Hoping to reverse that dismal trend, the South Korean electronics firm claims it will reach profitability by 2021. Its grand strategy? To release phones people actually want to buy.
Here's what LG Electronics president Kwon Bong-Seok had to say at the CES trade show, currently taking place in Las Vegas.
LG Electronics mobile business is going to be profitable by 2021. I can say we can make that happen as LG Electronics will expand our mobile lineup and steadily release new ones attached with some wow factors to woo consumers.
So, what does Bong-Seok mean by “wow factors?” One of the theories postulated is that the firm could continue its experimentation with new form factors. Late last year, LG introduced the V50 ThinQ, which came with an optional accessory that could turn the device into a dual-screen clamshell, with two displays separated by a hinge.
LG's 5G phone, the V50 ThinQ. The display on the left is an accessory that attaches via pogo pins and communicates by Wi-Fi direct. It's optional
That wouldn't come as a massive surprise given foldable phones are currently at the summit of their hype cycle.

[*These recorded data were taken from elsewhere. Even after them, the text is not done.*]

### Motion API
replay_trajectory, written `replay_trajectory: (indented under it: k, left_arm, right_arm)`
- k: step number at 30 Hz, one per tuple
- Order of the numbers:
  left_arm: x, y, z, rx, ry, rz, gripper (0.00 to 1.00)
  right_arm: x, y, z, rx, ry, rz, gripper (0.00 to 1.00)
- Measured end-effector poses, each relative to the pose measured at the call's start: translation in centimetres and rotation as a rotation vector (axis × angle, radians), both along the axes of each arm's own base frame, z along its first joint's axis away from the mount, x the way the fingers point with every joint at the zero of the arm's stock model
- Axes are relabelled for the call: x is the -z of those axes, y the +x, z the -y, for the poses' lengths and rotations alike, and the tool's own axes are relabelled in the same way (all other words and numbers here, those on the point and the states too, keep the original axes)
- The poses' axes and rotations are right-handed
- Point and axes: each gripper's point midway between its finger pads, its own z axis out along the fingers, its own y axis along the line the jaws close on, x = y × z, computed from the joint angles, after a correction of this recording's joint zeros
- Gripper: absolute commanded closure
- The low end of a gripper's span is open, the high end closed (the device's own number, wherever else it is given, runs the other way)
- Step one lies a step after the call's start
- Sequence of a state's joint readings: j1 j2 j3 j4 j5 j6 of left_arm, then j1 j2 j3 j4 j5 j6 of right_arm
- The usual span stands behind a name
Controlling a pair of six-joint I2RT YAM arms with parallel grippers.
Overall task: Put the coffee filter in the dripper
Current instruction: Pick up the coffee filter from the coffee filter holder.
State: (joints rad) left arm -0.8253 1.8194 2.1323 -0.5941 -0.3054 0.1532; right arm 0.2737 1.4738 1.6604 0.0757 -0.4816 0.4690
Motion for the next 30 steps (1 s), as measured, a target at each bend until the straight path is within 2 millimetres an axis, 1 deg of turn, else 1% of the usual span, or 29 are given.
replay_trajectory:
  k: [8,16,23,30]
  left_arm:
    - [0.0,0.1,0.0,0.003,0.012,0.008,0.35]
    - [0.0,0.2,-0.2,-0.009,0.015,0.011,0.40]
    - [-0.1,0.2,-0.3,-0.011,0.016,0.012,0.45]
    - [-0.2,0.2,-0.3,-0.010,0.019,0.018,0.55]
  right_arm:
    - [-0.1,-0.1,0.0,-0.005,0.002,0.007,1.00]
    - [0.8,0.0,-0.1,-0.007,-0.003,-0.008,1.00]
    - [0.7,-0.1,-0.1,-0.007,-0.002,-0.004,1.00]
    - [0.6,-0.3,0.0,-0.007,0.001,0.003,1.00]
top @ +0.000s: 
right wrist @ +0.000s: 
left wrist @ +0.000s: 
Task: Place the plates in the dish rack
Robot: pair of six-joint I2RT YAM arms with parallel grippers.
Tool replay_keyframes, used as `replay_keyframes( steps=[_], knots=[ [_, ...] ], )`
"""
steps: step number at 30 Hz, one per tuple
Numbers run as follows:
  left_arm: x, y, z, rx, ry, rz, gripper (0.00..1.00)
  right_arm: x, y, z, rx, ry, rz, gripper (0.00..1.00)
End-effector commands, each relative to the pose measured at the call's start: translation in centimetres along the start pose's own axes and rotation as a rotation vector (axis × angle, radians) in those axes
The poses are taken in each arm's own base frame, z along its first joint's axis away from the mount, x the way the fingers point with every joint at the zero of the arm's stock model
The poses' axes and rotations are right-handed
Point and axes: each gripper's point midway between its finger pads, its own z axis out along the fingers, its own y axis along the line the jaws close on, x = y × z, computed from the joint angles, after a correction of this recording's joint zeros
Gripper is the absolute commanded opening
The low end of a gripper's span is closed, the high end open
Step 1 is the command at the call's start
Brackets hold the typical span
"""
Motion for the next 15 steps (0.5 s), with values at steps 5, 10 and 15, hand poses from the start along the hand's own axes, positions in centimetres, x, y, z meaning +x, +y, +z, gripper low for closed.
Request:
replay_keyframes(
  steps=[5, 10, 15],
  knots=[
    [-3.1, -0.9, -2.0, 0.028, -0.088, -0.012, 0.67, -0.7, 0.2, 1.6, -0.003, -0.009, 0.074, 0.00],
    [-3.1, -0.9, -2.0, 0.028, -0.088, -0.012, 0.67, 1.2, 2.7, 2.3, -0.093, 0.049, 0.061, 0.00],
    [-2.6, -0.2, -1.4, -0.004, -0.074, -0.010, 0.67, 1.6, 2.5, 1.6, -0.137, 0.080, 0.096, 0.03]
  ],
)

And we're back live with the state of the smartphone market in 2019. Any hope? Yeah, nahREAD MORE
It's also worth mentioning that in early 2018, LG acquired Austrian lighting firm ZKW Group for a cool $1.5bn. Although its new purchase focuses primarily on the automotive sector, it does do some interesting work on miniaturised lighting components, and the electronics required to control them. Perhaps that will have something to do with its upcoming “wow factor” phones?
Of course, this is all speculation. The mobile industry moves at a breakneck pace, and a lot can happen in two years. Who knows if LG will manage to pull a rabbit out of its hat, or if it’ll continue to wane, a la HTC.
One thing is for certain though, it needs to come up with something. Research published earlier this week by Wave7 Research suggests the US mobile industry is a virtual two-horse race between Samsung and Apple, with the two manufacturers accounting for over 90 per cent of phone sales made at carrier stores.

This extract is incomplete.